Sangli State

Sangli was a princely state of British India on the Deccan Plateau in the present-day states of Maharashtra and Karnataka. Its capital was the place Sangli.

The Brahmin Har Bhat Patwardhan rose to the service of the Peshwa of the Marathas; he was the ancestor of the princes of Budhgaon, Miraj, Kurundwad, Sangli, Jamkhandi and Tasgaon. The Jagir ( fief ) Sangli Miraj first belonged to, but Shrimant Rao Chintamanrao I. Appasaheb Patwardhan was sold by his uncle and founded in 1801, and the Principality of Sangli city, which was a British protectorate from 1818 to 1947. Chintamanrao II Dhundirajrao Appasaheb Patwardhan ( 1901-56 ) was raised in 1932 for Raja. Sangli in 1941 had an area of ​​2,941 square kilometers and 296,000 inhabitants. The area Sanglis consisted of numerous scattered villages in the districts of Satara, Solapur, Belgaum and Dharwad.

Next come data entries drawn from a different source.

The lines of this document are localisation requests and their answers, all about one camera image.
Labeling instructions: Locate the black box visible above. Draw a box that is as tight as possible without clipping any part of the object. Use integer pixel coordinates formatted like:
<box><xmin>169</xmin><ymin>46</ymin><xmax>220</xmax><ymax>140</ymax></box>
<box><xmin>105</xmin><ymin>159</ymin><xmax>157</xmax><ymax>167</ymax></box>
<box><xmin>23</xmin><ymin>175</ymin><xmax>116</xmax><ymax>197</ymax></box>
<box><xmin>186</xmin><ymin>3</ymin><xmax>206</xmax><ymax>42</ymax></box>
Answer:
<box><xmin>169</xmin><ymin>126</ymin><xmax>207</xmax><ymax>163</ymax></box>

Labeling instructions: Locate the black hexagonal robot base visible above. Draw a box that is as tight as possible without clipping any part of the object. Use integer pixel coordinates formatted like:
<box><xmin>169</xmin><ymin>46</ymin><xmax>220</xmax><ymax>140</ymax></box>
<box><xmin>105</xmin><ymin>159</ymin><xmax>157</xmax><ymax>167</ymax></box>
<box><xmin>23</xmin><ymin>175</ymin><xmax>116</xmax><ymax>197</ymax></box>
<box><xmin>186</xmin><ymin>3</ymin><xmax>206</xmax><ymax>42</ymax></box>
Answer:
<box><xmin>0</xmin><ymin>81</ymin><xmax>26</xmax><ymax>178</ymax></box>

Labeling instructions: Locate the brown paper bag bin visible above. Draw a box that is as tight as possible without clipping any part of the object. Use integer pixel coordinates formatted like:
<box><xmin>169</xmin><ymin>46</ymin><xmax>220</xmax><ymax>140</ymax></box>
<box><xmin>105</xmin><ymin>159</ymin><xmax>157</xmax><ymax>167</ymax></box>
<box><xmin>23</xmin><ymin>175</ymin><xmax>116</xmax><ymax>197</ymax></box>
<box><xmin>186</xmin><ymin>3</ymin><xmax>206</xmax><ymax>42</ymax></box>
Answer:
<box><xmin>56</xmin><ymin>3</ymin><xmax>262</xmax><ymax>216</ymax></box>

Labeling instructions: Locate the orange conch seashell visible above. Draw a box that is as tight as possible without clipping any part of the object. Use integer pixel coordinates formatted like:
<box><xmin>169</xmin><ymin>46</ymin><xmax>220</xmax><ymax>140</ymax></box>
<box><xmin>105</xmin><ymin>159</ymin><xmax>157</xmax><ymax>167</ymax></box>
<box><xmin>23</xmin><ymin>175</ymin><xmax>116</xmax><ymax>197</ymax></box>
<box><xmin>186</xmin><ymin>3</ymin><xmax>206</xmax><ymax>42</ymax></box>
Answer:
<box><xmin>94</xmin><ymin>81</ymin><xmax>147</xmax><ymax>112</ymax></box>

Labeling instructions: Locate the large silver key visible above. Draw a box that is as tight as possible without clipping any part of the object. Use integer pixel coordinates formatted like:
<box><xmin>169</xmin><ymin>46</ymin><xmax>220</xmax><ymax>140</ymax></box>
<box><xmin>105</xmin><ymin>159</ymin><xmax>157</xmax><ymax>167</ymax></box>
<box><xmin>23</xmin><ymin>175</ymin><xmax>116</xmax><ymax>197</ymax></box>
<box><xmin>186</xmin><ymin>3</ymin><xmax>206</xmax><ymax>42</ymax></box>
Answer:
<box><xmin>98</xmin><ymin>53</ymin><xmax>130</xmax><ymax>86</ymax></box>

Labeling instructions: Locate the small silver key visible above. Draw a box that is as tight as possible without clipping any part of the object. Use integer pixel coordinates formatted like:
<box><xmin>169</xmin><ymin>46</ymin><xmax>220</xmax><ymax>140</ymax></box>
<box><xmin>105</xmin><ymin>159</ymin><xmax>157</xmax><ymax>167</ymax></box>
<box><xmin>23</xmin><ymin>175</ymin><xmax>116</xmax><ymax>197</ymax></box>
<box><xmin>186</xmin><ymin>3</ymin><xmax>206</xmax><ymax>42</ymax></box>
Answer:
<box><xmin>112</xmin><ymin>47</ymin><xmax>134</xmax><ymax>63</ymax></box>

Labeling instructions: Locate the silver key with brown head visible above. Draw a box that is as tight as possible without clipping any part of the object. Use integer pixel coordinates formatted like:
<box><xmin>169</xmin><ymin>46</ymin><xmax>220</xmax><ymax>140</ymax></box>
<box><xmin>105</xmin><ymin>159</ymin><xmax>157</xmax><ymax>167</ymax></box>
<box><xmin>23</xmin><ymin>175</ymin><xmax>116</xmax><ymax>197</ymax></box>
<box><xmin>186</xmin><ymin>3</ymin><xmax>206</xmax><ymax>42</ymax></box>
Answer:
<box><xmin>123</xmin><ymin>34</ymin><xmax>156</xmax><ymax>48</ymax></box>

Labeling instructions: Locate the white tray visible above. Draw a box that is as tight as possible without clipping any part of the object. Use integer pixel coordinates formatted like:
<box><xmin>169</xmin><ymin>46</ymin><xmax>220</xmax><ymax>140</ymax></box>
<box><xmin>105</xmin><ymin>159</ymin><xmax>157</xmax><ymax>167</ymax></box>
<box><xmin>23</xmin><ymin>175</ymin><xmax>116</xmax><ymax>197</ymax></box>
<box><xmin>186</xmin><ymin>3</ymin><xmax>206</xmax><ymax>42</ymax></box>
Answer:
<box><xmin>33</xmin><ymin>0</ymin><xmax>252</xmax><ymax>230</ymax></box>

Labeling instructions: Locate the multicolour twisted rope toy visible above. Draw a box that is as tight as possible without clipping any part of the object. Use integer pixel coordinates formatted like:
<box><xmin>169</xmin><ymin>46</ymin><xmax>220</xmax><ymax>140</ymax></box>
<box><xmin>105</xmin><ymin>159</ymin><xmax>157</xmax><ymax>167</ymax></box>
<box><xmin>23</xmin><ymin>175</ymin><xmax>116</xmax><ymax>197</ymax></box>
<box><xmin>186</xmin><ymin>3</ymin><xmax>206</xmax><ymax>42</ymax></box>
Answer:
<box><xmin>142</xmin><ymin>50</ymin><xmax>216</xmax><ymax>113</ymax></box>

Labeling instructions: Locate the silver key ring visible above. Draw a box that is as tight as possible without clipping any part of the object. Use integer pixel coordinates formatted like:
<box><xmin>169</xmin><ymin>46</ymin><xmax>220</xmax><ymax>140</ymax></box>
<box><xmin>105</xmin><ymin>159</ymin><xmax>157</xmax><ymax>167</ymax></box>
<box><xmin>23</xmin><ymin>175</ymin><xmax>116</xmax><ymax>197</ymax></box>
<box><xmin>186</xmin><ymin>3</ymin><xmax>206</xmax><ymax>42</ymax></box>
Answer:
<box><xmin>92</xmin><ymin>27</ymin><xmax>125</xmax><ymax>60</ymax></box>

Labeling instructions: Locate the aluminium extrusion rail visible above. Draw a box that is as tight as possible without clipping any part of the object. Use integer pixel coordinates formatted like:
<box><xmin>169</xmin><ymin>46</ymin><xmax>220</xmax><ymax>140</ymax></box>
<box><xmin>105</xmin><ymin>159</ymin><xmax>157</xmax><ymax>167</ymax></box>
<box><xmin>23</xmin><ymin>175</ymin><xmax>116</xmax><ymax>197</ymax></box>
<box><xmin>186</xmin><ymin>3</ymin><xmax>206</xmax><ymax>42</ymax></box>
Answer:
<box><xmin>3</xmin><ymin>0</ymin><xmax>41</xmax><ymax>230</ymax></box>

After Britain had decided on 18 July 1947 to dismiss India and Pakistan at independence ( see History of India), Sangli was initially independent, and the Raja founded together with 15 other princes of the United States Deccan that the on February 5, 1948 State of Bombay were incorporated. On March 8, the Raja took formal connection to India. In 1956, the southern villages came by the States Reorganisation Act for the State of Mysore (1973 renamed Karnataka ), the rest remained in Bombay, grew out of the 1960, the state of Maharashtra.